In this project, I analysed the Motor Trend Car Road Tests dataset in R in order to answer the following questions: “Is an automatic or manual transmission better for MPG?” “What’s the MPG difference between automatic and manual transmissions”
I fitted many models and combinations of variables trying to find the best regression model to answer the questions.
Manual Transmission was found to be better for MPG and the MPG difference between automatic and manual transmissions in an adjusted model is approximately 2.94 MPG.

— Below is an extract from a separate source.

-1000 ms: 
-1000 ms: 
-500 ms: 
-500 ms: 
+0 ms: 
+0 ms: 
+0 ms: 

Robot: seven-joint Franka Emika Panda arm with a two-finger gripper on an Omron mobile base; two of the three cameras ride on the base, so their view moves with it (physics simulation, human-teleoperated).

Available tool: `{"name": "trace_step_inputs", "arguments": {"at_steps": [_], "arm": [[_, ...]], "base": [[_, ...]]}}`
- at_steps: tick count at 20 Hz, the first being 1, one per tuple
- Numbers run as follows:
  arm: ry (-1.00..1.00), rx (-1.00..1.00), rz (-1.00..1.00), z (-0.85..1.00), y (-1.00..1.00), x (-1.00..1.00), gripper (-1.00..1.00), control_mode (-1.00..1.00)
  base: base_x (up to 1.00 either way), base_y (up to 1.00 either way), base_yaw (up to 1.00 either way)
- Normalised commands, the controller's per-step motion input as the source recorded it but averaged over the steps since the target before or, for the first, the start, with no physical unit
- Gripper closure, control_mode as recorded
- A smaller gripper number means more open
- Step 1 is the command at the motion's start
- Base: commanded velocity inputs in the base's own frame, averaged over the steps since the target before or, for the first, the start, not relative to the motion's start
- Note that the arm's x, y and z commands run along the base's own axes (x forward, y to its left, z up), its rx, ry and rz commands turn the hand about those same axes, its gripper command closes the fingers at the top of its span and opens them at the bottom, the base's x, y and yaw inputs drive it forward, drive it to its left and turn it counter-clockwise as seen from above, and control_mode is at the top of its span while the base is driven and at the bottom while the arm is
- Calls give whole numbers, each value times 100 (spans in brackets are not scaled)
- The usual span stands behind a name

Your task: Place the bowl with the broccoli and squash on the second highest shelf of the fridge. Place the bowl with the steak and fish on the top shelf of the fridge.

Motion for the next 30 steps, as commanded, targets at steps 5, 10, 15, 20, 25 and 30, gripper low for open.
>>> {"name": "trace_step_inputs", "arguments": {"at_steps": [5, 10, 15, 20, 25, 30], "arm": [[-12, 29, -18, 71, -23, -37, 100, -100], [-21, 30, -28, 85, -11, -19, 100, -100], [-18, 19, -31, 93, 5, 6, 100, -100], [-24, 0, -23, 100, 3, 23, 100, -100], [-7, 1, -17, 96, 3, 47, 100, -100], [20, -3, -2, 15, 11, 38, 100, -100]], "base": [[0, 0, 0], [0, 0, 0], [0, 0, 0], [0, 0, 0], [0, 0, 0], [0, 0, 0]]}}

I’ll start by first loading the data and converting the am (Transmission 0 = automatic, 1 = manual) and vs (V/S) variables from numeric to factors. I will also load the necessary packages for this project.
require(ggplot2)
require(UsingR)
require(GGally)
require(car)
mtcars <- mtcars
mtcars$am <- as.factor(mtcars$am)
mtcars$vs <- as.factor(mtcars$vs)
Following the principle of Occam’s Razor, I will try to keep this as simple as possible. I’ll start by fitting a simple linear model as asked by the rubric using only mpg as an outcome and am as a predictor. (Appendix #1)
From analysis of the summary, in this model the variable am seems to be a very significant predictor. Not all is good though, as from the value of the adjusted R^2, this model only explains about 34% of the variability which is very poor.

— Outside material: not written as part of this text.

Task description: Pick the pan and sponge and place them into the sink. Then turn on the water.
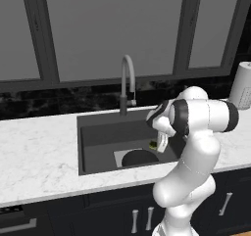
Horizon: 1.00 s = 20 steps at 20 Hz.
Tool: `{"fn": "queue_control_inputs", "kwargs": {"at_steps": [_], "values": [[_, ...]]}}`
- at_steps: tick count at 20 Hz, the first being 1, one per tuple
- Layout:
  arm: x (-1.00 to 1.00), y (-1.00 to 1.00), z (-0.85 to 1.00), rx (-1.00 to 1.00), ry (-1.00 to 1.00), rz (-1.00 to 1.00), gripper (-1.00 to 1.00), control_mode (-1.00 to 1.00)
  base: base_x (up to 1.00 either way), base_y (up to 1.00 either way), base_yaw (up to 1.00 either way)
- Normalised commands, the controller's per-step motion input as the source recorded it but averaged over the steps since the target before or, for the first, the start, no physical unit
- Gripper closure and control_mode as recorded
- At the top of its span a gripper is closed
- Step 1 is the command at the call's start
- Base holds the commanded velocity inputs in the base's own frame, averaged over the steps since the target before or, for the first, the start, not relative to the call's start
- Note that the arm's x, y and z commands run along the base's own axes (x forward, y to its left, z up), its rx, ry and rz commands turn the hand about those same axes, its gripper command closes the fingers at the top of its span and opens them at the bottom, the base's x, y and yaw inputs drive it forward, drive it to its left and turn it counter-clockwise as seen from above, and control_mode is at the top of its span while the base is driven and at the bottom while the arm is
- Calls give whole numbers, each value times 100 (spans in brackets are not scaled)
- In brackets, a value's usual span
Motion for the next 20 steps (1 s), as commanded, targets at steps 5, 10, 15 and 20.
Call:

Let us try to fit the other side of the spectrum now: a model which uses all the variables as predictors except mpg. (Appendix #2)
From this summary, we conclude that this model explains 81% of the variability observed, which is very good but in trade now, except for weight which has a significance level of 0.1, none of the other predictors seem to be statistically significant. This signifies that some of the variables are probably partially correlated with the others hurting our model.
I will start by calculating the variance inflation factors between the variables in the complete_model (Appendix #3)
We can see that many variables have a vif > 5 which confirms multicolinearity, specially cyl, disp, carb and wt.
By building a pairs plot to check the correlation values and comparing correlations with the cor function, let’s try to see which variables we can omit from the final model. (Appendix #3)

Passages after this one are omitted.